[WHAT YOU WILL DO]
The answer must be only the lines below from the one holding "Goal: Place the" down to the one holding "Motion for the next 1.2", ends included, printed exactly; please omit all pictures.

[Records excerpted from a collection]
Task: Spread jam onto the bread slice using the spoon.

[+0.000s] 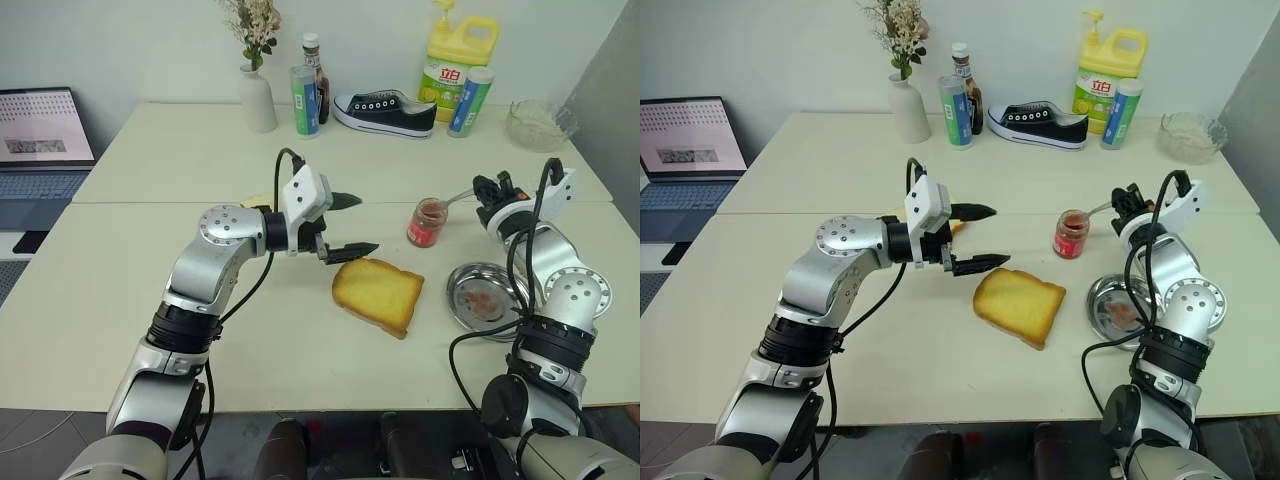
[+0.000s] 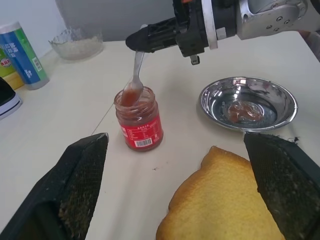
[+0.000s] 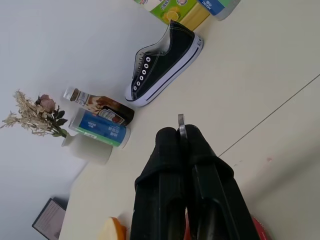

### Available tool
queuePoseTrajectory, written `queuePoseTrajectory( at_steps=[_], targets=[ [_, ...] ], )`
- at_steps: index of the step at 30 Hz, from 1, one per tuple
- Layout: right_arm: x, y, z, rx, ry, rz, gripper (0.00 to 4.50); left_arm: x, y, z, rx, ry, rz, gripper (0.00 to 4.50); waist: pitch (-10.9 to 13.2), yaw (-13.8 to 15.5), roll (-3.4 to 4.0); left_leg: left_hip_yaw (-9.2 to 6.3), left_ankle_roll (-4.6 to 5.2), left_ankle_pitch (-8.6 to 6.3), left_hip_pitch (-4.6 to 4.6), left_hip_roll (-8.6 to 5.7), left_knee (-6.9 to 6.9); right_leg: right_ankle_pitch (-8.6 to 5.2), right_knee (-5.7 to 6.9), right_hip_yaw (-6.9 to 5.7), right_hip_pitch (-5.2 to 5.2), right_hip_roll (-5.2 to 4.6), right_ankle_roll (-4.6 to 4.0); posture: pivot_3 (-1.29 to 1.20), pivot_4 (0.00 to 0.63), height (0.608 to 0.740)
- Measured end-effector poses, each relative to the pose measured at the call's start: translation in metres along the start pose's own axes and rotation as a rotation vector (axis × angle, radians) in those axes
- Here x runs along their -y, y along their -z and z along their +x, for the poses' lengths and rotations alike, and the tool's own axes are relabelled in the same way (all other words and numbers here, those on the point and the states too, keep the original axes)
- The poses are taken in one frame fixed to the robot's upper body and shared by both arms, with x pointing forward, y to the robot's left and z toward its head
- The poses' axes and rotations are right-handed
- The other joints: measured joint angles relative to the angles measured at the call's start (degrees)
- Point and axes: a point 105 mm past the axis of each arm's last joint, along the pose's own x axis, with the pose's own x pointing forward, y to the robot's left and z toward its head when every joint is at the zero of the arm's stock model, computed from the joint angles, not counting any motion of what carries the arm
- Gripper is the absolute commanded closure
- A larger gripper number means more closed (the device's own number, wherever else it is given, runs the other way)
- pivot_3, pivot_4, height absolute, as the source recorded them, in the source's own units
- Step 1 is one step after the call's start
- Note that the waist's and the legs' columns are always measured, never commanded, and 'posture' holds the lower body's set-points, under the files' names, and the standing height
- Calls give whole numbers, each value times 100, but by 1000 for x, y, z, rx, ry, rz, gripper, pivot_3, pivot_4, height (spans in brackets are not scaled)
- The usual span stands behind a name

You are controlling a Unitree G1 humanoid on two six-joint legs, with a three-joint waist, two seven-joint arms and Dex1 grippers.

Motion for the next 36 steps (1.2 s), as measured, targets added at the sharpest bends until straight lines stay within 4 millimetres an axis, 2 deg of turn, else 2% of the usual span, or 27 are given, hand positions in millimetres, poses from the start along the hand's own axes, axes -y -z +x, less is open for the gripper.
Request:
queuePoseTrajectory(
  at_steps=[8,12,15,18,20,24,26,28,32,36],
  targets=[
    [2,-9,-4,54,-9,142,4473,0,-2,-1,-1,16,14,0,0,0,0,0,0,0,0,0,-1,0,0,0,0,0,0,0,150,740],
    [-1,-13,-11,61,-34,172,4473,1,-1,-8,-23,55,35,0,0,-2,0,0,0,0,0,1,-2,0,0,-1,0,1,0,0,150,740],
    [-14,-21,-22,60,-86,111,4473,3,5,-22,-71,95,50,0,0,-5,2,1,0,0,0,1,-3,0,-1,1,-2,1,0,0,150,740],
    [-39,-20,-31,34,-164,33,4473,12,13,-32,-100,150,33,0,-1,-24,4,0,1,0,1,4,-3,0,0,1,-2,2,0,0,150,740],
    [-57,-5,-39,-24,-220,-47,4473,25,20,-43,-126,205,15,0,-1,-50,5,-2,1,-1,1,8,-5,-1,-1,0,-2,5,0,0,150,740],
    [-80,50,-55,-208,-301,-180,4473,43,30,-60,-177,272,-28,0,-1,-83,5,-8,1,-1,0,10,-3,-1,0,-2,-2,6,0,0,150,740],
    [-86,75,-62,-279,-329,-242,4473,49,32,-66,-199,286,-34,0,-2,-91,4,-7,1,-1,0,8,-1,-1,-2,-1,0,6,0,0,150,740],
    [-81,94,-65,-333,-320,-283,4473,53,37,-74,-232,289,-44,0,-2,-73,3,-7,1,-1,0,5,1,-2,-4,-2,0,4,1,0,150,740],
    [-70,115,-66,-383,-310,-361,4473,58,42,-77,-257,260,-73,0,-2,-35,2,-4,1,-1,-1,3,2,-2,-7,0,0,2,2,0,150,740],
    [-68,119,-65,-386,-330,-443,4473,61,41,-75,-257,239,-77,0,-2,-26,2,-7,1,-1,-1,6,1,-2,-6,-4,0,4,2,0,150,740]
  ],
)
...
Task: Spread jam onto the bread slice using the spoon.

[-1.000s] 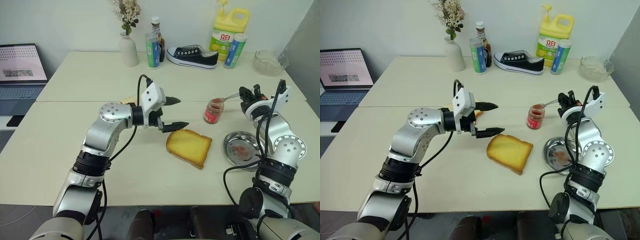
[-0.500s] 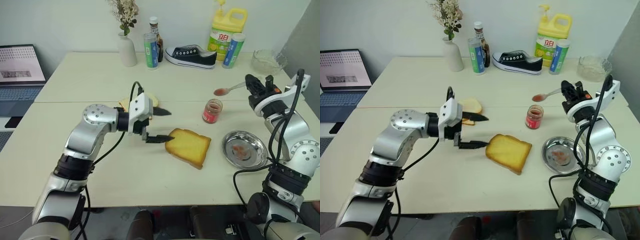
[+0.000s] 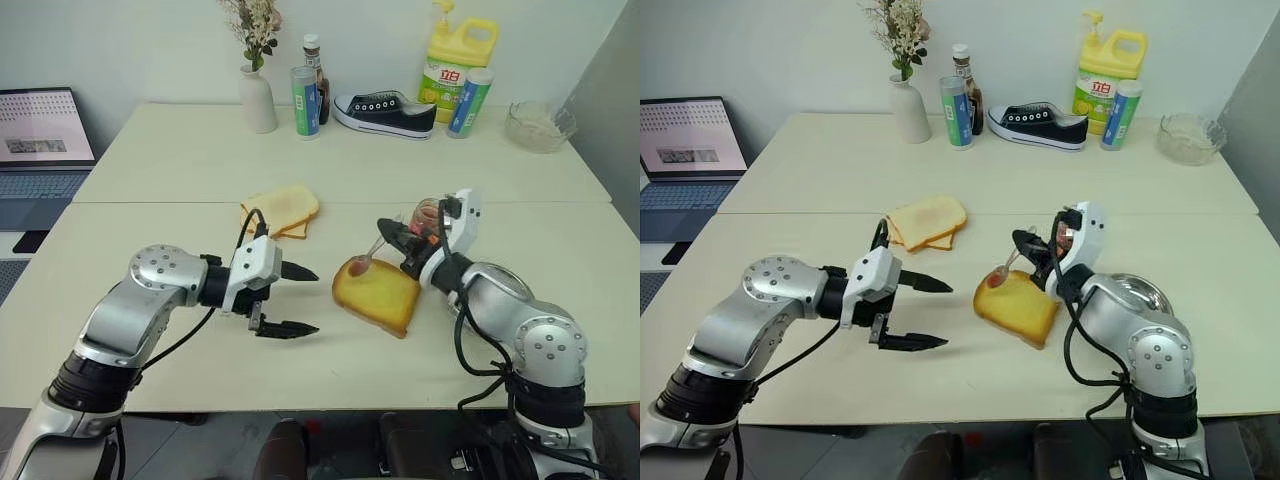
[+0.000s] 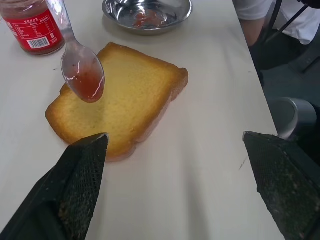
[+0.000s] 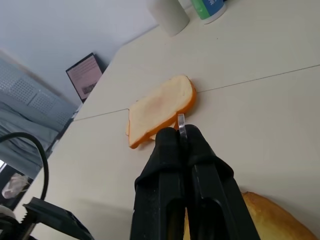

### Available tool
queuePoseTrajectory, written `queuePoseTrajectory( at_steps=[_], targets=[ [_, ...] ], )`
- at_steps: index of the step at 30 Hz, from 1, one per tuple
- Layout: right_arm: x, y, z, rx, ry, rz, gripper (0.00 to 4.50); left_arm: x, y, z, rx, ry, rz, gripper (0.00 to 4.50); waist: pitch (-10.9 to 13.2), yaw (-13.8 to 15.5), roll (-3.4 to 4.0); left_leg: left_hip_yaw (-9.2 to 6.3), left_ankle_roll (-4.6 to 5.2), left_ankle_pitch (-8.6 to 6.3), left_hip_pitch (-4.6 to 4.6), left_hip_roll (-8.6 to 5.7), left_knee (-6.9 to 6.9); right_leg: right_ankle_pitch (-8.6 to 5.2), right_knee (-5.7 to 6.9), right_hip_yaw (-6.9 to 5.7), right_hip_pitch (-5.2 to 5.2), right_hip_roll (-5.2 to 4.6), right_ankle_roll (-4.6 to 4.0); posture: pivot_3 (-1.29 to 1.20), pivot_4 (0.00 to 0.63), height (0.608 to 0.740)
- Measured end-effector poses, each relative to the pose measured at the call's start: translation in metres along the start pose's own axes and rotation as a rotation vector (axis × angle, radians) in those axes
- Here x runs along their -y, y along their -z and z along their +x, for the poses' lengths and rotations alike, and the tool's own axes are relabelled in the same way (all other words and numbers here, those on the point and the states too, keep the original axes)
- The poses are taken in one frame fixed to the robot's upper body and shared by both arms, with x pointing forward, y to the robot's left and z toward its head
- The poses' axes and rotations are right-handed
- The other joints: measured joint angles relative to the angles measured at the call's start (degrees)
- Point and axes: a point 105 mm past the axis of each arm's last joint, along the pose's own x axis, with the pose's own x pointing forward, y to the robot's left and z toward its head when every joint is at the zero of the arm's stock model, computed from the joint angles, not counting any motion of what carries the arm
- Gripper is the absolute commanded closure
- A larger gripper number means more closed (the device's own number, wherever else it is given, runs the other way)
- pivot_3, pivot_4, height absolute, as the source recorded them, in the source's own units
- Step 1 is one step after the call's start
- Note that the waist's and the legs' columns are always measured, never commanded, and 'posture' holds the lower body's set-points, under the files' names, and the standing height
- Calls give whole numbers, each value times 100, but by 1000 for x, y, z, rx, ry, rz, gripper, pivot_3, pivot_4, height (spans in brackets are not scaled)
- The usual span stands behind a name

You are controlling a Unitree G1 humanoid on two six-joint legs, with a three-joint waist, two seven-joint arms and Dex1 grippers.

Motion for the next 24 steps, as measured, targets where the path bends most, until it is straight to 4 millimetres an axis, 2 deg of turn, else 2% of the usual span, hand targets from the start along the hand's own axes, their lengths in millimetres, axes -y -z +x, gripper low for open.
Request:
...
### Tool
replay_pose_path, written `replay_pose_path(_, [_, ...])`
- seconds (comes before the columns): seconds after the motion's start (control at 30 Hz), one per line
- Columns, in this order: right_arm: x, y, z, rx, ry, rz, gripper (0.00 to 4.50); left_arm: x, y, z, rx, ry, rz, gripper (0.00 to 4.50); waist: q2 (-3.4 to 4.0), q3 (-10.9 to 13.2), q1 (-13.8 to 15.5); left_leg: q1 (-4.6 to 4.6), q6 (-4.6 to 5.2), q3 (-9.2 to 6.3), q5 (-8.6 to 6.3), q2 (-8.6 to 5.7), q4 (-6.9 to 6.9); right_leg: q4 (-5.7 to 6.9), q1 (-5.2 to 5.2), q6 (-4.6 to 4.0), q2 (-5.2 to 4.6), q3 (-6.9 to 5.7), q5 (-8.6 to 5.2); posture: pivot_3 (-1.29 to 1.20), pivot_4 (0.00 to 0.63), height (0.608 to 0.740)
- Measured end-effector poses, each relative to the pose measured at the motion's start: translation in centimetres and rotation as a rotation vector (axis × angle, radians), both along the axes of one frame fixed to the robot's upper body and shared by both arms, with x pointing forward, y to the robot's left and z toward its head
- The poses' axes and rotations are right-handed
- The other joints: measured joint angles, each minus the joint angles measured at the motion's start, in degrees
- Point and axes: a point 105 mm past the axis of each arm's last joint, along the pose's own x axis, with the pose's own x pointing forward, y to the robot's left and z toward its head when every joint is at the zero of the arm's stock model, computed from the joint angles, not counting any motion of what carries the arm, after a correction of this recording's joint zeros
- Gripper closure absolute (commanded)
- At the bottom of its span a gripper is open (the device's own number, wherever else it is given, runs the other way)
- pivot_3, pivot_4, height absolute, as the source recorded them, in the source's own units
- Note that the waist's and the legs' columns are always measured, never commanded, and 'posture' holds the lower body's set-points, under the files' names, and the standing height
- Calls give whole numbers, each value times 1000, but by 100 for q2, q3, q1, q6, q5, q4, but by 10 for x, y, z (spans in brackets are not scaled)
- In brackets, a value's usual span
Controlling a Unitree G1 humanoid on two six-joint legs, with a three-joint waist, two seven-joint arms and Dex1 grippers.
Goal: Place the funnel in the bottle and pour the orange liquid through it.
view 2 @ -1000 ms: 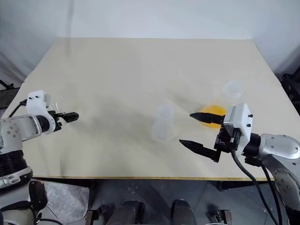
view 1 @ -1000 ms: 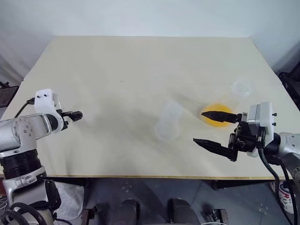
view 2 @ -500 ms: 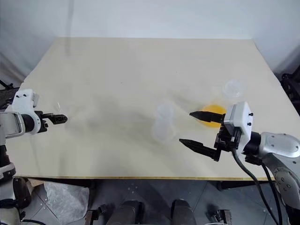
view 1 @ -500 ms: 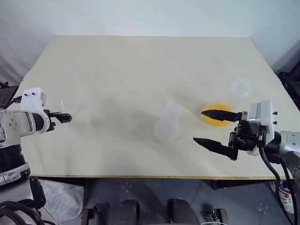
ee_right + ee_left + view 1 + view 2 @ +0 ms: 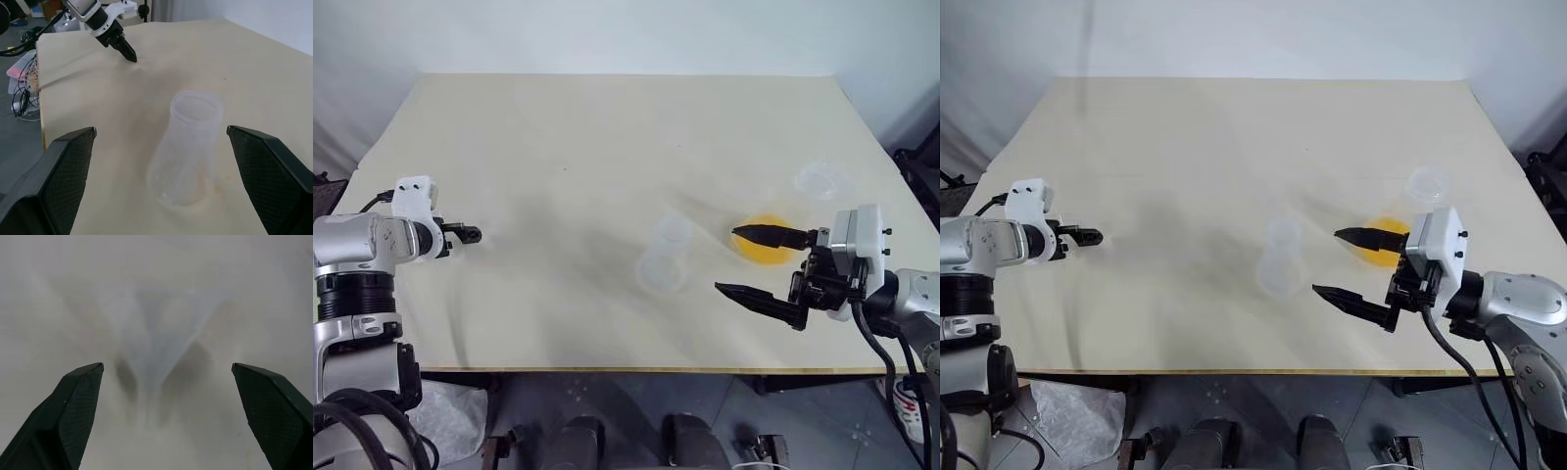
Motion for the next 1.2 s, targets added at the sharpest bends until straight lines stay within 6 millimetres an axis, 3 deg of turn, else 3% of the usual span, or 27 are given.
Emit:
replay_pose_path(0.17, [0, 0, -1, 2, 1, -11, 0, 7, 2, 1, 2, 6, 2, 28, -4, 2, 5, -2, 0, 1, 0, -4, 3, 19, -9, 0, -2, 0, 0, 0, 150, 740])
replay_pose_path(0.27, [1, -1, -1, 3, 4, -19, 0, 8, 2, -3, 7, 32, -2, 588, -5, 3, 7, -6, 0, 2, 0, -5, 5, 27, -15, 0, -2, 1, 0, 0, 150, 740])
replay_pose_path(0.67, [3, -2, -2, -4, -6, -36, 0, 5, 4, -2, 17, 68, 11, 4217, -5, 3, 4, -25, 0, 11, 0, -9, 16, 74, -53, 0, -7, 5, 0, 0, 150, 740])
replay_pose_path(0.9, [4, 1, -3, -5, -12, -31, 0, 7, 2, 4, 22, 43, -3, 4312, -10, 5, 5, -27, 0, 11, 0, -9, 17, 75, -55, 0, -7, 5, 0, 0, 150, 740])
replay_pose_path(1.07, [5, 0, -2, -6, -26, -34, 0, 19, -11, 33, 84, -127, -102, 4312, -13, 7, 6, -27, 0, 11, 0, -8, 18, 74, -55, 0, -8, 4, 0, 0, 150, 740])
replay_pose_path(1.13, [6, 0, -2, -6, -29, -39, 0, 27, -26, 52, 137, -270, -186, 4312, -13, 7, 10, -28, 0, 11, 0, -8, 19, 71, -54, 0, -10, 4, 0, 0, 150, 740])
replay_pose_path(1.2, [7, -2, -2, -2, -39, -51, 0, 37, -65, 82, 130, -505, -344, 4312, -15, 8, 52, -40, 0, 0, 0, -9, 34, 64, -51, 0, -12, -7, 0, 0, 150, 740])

[EXPECTED OUTPUT]
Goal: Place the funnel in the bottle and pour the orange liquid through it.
view 2 @ -1000 ms: 
view 1 @ -1000 ms: 
view 2 @ -500 ms: 
view 1 @ -500 ms: 
ee_right + ee_left + view 1 + view 2 @ +0 ms: 
Motion for the next 1.2 s, targets added at the sharpest bends until straight lines stay within 6 millimetres an axis, 3 deg of turn, else 3% of the usual span, or 27 are given.

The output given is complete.